Well, I thought, so much for Metchnikov’s theory about danger readings. They had lost forty percent of the crew on that mission, and that struck me as being quite adequately dangerous; but according to what he had told me, the really hairy ones showed six or seven of those bands.
And in the yellow?
According to Metchnikov, the more bright bands in the yellow, the more financial reward from a trip.
Only in this one there were no bright bands in the yellow at all. There were two thick black “absorption” lines. That’s all.
I thumbed the selector off and sat back. So the great brains had labored and brought forth a mouse again: what they had interpreted as an indication of safety didn’t really mean you were safe, and what they had interpreted as a promise of good results didn’t seem to have any relevance to the first mission in more than a year that had really come up rich.
Back to square one, and back to being scared.
For the next couple of days I kept pretty much to myself.
There are supposed to be eight hundred kilometers of tunnels inside Gateway. You wouldn’t think there could be that many in a little chunk of rock that’s only about ten kilometers across. But even so, only about two percent of Gateway is airspace; the rest is solid rock. I saw a lot of those eight hundred kilometers.

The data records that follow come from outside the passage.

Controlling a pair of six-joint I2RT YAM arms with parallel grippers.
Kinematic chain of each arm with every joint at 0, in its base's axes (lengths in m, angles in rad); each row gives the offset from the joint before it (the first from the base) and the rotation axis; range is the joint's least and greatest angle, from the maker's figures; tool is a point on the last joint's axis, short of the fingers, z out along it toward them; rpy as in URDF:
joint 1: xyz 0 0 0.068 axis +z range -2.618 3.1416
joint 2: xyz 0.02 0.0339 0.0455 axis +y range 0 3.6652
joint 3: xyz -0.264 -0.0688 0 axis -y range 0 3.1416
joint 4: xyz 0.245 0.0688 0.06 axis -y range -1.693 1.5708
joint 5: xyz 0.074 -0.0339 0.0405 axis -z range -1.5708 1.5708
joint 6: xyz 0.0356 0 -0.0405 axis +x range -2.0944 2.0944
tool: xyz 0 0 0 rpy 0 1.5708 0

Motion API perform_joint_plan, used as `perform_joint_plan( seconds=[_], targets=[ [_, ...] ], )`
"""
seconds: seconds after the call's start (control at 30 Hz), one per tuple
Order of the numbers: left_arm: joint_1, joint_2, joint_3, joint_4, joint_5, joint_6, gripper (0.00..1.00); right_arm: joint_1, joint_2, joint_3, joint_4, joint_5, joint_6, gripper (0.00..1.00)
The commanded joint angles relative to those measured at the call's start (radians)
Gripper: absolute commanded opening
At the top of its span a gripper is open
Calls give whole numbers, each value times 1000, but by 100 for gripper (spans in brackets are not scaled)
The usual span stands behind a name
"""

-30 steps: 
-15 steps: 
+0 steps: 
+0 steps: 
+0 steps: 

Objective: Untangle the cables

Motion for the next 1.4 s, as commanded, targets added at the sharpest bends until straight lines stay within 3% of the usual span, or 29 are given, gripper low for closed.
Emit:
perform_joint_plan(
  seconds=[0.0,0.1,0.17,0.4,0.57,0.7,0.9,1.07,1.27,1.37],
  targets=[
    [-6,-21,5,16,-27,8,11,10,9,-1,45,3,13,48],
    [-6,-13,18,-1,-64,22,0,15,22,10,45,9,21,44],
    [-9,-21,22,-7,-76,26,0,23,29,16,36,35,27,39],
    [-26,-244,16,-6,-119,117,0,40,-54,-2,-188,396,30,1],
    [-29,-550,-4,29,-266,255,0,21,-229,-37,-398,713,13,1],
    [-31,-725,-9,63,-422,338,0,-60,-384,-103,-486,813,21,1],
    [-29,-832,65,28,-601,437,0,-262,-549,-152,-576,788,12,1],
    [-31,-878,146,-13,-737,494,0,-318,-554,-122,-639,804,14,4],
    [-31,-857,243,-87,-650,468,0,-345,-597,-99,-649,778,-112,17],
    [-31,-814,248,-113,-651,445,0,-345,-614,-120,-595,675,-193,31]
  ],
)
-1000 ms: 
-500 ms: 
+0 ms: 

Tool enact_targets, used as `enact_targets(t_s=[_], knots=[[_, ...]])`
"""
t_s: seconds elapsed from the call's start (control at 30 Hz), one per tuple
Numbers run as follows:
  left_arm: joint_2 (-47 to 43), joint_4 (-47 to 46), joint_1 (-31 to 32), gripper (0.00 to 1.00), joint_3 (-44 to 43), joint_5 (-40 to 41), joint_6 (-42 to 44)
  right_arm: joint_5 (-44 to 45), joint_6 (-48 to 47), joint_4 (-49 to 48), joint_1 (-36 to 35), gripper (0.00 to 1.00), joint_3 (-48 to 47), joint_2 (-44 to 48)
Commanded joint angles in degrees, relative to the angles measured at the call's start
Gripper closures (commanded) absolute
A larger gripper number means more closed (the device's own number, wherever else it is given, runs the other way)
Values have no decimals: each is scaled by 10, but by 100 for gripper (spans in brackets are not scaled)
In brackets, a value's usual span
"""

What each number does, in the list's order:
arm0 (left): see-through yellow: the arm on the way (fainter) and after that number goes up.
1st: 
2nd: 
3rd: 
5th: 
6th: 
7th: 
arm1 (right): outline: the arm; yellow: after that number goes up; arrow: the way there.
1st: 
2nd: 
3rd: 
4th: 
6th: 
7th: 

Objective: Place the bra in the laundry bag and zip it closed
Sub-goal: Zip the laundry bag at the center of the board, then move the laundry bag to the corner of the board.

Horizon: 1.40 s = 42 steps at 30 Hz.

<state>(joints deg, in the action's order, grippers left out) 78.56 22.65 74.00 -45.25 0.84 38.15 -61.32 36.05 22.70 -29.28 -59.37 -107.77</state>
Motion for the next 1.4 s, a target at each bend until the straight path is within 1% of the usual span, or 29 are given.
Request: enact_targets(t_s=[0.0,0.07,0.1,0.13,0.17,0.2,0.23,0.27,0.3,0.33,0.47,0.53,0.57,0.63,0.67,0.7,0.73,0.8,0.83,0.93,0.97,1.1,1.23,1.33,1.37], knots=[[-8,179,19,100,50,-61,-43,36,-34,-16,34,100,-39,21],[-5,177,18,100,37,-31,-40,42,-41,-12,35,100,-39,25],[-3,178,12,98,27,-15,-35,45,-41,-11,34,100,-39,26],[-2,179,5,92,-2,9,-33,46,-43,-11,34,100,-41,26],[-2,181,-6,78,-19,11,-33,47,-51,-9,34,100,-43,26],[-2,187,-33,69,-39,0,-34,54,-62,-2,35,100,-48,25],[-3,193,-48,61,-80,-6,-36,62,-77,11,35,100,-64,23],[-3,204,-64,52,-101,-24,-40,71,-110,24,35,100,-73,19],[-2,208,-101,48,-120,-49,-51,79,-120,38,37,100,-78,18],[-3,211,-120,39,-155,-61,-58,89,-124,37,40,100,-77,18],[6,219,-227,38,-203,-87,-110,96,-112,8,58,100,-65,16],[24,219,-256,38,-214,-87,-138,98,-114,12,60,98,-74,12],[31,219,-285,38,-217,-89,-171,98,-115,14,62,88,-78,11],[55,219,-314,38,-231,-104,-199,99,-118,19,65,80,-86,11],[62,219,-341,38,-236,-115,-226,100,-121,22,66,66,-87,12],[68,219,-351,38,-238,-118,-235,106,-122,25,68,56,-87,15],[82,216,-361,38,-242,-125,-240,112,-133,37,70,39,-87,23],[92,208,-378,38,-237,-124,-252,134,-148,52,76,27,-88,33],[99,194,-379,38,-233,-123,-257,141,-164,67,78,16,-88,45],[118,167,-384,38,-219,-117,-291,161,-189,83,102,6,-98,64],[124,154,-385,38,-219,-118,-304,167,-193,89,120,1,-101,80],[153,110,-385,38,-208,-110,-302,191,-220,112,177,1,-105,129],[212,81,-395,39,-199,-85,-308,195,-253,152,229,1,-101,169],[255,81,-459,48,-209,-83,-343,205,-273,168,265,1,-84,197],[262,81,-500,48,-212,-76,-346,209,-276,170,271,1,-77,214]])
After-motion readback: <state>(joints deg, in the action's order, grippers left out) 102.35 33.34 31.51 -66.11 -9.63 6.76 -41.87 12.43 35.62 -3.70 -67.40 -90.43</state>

I didn’t cut myself off completely from human companionship, I just didn’t seek it out. I saw Klara now and then. I wandered around with Shicky when he was off duty, although it was tiring for him. Sometimes I wandered by myself, sometimes with chancemet friends, sometimes tagging along after a tourist group. The guides knew me and were not averse to having me along (I had been out! even if I didn’t wear a bangle), until they got the idea that I was thinking of guiding myself. Then they were less friendly.
They were right. I was thinking of it. I was going to have to do something sooner or later. I would have to go out, or I would have to go home; and if I wanted to defer decision on either of those two equally frightening prospects, I would have to decide at least to try to make enough money to stay put.
Question. You didn’t tell us anything about Heechee prayer fans, and we see more of them than anything else.
Professor Hegramet. What do you want me to tell you, Susie?
Question. Well, I know what they look like. Sort of like a rolled-up ice-cream cone made out of crystal. All different colors of crystal. If you hold one right and press on it with your thumb it opens up like a fan.
Professor Hegramet. That’s what I know, too. They’ve been analyzed, same as fire pearls and the blood diamonds. But don’t ask me what they’re for. I don’t think the Heechee fanned themselves with them, and I don’t think they prayed, either; that’s just what the novelty dealers called them. The Heechee left them all over the place, even when they tidied everything else up. I suppose they had a reason. I don’t have a clue what that reason was, but if I ever find out I’ll tell you.
When Sheri got out of the hospital we had a hell of a party for her, a combination of welcome home, congratulations, and goodbye, Sheri, because she was leaving for Earth the next day. She was shaky but cheerful, and although she wasn’t up to dancing she sat hugging me in the corridor for half an hour, promising to miss me. I got quite drunk. It was a good chance for it; the liquor was free. Shed and her Cuban friend were picking up the check. In fact, I got so drunk that I never did get to say good-bye to Shed, because I had to head for the toilet and chuck. Drunk as I was, that struck me as a pity; it was genuine scotch-from-Scotland Gleneagle, none of your local white lightning boiled out of God-knows-what.